This notebook uses the Pedicularis example data set from the first empirical ipyrad tutorial. Here I show how to run BUCKy on a large set of loci parsed from the output file with the .loci
ending. All code in this notebook is Python. You can simply follow along and execute this same code in a Jupyter notebook of your own.
All required software can be installed through conda by running the commented out code below in a terminal.
## conda install -c BioBuilds mrbayes
## conda install -c ipyrad ipyrad
## conda install -c ipyrad bucky
## import Python libraries
import ipyparallel as ipp
import subprocess as sps
import ipyrad as ip
import glob
import os
import ipyrad.file_conversion as ifc
To execute code in parallel we will use the ipyparallel
Python library. A quick guide to starting a parallel cluster locally can be found here, and instructions for setting up a remote cluster on a HPC cluster is available here. In either case, this notebook assumes you have started an ipcluster
instance that this notebook can find, which the cell below will test.
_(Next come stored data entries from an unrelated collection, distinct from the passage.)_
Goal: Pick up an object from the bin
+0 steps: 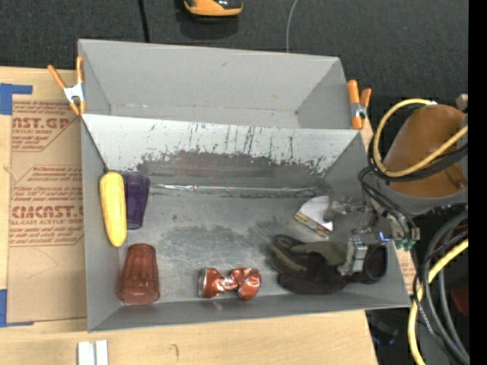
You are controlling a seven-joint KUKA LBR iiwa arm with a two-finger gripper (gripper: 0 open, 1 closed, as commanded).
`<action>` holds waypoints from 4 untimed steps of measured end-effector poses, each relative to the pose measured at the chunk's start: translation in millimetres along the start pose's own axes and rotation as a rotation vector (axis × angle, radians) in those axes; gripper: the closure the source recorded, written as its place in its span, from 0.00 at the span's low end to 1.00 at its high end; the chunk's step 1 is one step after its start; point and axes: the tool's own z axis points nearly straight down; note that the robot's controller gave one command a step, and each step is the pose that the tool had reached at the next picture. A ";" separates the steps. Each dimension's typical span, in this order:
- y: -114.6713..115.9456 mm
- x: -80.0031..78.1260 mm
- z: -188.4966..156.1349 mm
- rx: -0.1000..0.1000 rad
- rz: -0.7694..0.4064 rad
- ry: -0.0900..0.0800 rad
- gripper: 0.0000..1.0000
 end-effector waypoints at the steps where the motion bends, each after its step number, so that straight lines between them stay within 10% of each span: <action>1: 13.7 9.2 50.7 0.000 0.129 -0.007 0.00; 4: 44.7 23.8 74.8 -0.001 0.439 0.001 0.00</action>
Offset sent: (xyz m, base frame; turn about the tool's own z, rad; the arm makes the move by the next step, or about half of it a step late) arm -0.0252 0.0145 -0.0149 0.1750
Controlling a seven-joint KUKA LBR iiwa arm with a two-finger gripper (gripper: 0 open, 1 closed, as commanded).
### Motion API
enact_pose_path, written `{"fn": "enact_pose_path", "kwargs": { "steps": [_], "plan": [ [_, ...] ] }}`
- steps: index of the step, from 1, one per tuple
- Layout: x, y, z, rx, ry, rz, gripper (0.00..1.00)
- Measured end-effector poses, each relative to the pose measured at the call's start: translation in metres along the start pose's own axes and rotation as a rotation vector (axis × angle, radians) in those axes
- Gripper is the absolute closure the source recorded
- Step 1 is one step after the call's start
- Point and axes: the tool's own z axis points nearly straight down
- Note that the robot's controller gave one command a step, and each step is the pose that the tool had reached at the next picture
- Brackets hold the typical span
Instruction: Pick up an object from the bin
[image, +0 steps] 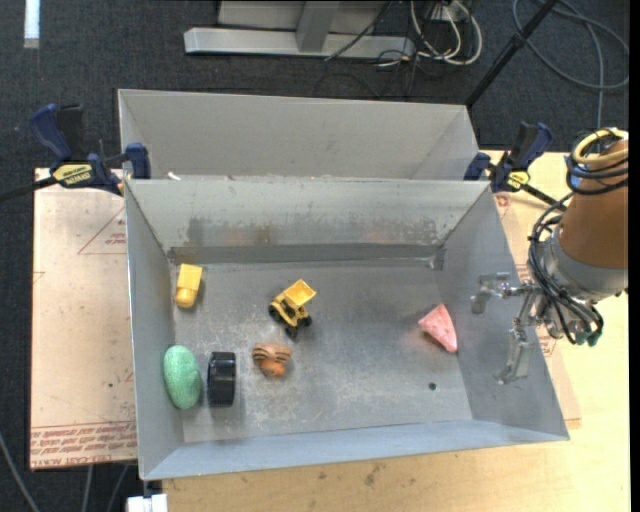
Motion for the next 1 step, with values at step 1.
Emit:
{"fn": "enact_pose_path", "kwargs": {
  "steps": [1],
  "plan": [
    [-0.0016, 0.0010, -0.0047, 0.002, -0.008, -0.005, 0.00]
  ]
}}
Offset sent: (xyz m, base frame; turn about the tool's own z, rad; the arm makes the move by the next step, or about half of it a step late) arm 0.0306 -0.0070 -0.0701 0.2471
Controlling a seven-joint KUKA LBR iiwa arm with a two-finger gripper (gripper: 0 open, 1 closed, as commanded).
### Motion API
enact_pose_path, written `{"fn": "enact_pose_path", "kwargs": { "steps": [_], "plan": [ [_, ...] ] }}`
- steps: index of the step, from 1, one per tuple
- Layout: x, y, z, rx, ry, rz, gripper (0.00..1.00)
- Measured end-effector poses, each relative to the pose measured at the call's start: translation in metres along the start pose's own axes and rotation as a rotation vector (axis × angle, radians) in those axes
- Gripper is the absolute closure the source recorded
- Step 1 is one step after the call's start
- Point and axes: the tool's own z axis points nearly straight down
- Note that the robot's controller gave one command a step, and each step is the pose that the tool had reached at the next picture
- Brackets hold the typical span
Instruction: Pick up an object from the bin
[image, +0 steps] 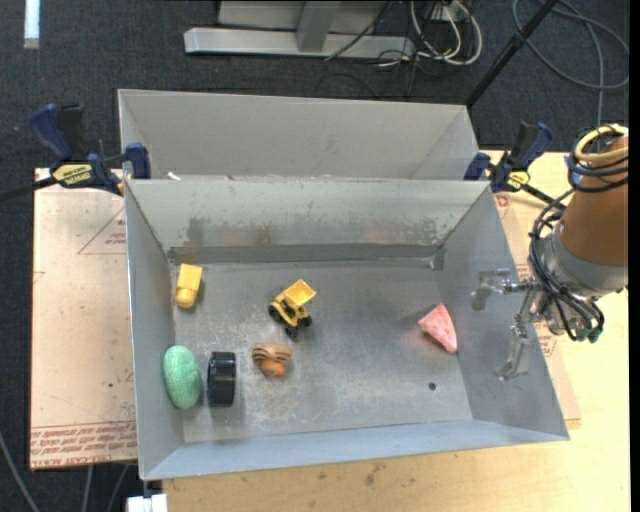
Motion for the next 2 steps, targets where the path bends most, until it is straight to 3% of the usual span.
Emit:
{"fn": "enact_pose_path", "kwargs": {
  "steps": [1, 2],
  "plan": [
    [-0.026, -0.007, 0.058, 0.000, -0.007, 0.205, 0.00],
    [-0.029, -0.005, 0.092, -0.001, 0.002, 0.268, 0.00]
  ]
}}
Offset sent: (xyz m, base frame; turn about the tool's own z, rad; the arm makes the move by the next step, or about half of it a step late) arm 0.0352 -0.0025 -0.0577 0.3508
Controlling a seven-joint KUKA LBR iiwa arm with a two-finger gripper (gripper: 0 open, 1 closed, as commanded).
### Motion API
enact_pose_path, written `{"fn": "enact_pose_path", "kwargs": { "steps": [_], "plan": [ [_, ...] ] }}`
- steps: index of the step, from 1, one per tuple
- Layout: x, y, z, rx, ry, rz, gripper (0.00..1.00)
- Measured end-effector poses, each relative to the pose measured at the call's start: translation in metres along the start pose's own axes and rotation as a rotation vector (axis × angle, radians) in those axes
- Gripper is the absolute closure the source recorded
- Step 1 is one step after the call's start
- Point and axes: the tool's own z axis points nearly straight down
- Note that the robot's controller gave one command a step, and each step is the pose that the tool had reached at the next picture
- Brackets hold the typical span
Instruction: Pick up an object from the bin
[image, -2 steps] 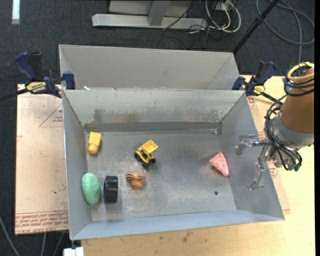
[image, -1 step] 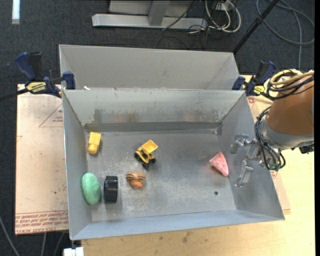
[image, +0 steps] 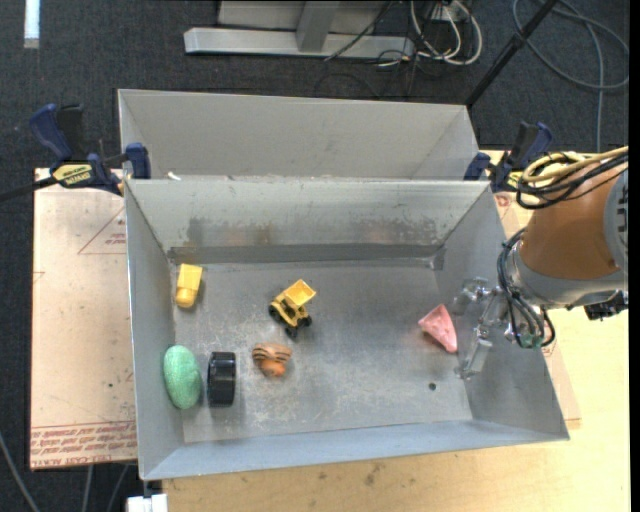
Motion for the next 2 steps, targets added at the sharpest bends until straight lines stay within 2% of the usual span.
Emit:
{"fn": "enact_pose_path", "kwargs": {
  "steps": [1, 2],
  "plan": [
    [-0.013, 0.015, -0.005, 0.000, -0.005, 0.140, 0.00],
    [-0.013, 0.015, 0.048, 0.001, -0.002, 0.099, 0.00]
  ]
}}
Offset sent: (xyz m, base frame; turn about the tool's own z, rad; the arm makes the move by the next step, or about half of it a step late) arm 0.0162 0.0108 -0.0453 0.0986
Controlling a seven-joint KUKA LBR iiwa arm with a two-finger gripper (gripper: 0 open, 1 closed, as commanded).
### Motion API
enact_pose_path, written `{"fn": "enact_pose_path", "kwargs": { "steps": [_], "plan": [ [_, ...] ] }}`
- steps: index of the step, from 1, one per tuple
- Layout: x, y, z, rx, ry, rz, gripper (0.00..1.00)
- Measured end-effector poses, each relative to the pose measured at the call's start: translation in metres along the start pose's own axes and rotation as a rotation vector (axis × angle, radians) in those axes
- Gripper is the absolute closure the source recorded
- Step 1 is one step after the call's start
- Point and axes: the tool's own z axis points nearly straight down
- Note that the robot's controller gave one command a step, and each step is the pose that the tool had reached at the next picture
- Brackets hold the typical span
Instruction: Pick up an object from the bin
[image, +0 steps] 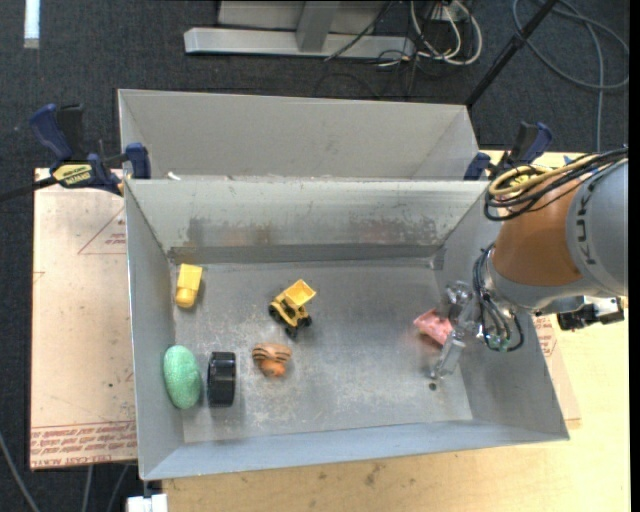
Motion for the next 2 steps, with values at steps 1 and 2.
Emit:
{"fn": "enact_pose_path", "kwargs": {
  "steps": [1, 2],
  "plan": [
    [0.0058, -0.0129, -0.0050, -0.001, -0.007, 0.099, 1.00],
    [0.0058, -0.0129, -0.0050, -0.001, -0.007, 0.099, 1.00]
  ]
}}
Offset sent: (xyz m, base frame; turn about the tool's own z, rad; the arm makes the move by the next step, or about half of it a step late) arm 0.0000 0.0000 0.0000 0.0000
## look for running ipcluster instance, and create load-balancer
ipyclient = ipp.Client()
lbview = ipyclient.load_balanced_view()
print "{} engines found".format(len(ipyclient))
4 engines found
%%px
## push imports to parallel engines
import subprocess as sps
import glob
import os
## enter the data file for your analysis here
LOCIFILE = "/home/deren/Documents/ipyrad/tests/branch-test/base_outfiles/base.loci"
WORKDIR = "analysis-bucky"
## This ensures the file paths are Full Paths (not relative)
LOCIFILE = os.path.realpath(LOCIFILE)
WORKDIR = os.path.realpath(WORKDIR)
print "infile is:", LOCIFILE
print "outdir is:", WORKDIR
infile is: /home/deren/Documents/ipyrad/tests/branch-test/base_outfiles/base.loci outdir is: /home/deren/Documents/ipyrad/tests/analysis-bucky
List the names of the samples you wish to include in your analysis. BUCKy begins to perform less well when the number of tips is >10 or so, so you might want to try focus your analysis on subsampled sets of taxa. Here we select just 9 of the 13 samples in the data set, with just one representative of each species or subspecies.
## make a list of sample names you wish to include in your BUCKy analysis
SUBSAMPLES = [
"29154_superba",
"30686_cyathophylla",
"41478_cyathophylloides",
"33413_thamno",
"30556_thamno",
"35236_rex",
"40578_rex",
"38362_rex",
"33588_przewalskii",
]
## create a name for this particular data set
NAME = "example"
## create nexus files for this data set
ifc.loci2multinex(name=NAME,
locifile=LOCIFILE,
subsamples=SUBSAMPLES,
minSNPs=2,
outdir=WORKDIR)
wrote 709 nexus files to /home/deren/Documents/ipyrad/tests/analysis-bucky/bucky-example
Nexus files are written to a new directory called bucky-{name}
, where name is the name entered into the loci2multinex()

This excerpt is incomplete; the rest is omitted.